The Student News Site of Harvard-Westlake School

The Harvard-Westlake Chronicle

The Student News Site of Harvard-Westlake School

The Harvard-Westlake Chronicle

The Student News Site of Harvard-Westlake School

The Harvard-Westlake Chronicle

    Alum founds organization to help combat poverty


    Inspired by the altruistic actions of a Tanzanian school headmistress, Sanjay Patel ’95 has founded Epic Change, an organization that aims to provide modest loans for improvement efforts in impoverished communities worldwide.

    Epic Change intends to provide small-scale, interest-free loans to enable local efforts to provide positive change in poor areas.
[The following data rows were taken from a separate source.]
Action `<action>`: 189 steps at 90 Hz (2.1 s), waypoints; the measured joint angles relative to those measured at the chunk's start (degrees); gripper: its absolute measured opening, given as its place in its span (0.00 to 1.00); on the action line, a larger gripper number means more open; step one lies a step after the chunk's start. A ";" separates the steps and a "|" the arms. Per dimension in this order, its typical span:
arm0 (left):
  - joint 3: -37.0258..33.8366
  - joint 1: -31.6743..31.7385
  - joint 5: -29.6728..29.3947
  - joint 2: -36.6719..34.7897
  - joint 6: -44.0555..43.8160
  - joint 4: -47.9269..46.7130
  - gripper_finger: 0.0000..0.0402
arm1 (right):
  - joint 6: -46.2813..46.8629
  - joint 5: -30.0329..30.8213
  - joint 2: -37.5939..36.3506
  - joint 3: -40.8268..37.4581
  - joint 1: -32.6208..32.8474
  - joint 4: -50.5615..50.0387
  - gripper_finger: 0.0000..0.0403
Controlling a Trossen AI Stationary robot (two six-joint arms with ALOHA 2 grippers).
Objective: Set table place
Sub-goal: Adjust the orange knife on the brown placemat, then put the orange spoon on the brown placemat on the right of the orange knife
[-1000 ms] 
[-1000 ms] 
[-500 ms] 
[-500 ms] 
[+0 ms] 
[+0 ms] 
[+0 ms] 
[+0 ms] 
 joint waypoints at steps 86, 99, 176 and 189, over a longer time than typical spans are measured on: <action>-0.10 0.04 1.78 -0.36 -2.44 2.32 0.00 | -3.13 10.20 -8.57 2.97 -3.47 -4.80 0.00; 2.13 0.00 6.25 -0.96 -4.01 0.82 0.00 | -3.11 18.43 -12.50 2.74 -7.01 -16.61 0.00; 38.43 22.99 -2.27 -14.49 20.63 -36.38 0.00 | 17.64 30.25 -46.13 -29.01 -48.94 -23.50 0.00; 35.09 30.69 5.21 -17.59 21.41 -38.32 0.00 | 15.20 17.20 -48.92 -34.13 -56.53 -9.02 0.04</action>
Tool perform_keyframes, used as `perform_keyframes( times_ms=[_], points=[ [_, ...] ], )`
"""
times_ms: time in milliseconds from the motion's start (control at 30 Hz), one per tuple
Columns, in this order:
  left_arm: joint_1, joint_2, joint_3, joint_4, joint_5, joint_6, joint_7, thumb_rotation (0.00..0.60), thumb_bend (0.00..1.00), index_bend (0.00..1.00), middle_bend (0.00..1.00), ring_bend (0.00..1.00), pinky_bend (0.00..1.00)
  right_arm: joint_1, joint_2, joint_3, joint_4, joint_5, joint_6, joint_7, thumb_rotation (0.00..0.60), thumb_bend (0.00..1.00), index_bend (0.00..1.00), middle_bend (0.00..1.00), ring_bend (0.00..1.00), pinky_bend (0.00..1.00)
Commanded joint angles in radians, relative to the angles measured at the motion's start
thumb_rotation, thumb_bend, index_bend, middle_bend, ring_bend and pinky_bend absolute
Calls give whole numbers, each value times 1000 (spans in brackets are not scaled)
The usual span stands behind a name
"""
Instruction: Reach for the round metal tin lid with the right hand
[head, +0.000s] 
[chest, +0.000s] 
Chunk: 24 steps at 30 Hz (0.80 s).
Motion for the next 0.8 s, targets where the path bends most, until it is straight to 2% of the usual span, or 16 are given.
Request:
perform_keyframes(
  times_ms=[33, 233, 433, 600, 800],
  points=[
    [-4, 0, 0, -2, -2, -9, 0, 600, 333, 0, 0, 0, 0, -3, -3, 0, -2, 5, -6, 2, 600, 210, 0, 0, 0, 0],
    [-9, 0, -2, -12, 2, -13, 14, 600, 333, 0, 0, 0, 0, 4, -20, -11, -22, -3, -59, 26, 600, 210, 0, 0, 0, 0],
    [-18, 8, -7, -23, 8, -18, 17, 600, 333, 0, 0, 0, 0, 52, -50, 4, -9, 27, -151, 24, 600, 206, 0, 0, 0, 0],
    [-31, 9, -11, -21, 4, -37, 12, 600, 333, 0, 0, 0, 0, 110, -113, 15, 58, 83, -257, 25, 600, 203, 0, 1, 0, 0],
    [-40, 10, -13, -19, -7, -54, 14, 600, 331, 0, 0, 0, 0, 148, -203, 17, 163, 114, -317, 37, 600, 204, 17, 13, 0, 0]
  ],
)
In theory, the organization facilitates loan repayment by helping the borrowers to develop income-generating projects. They then plan to “recycle” the repaid loans into other projects. 

    During a volunteer-tourism trip taken to Tanzania in January 2007, Patel found himself amazed by the beauty and hope in the poverty and disease-stricken nation. In particular, Mama Lucy Kamptoni, a woman who had established and kept up a primary school outside the Tanzanian city of Arusha, moved him.

    “Here’s a woman who used the minimal income she was getting from selling chickens to establish a school so that she could provide a quality education for the children living in her village,” Patel said.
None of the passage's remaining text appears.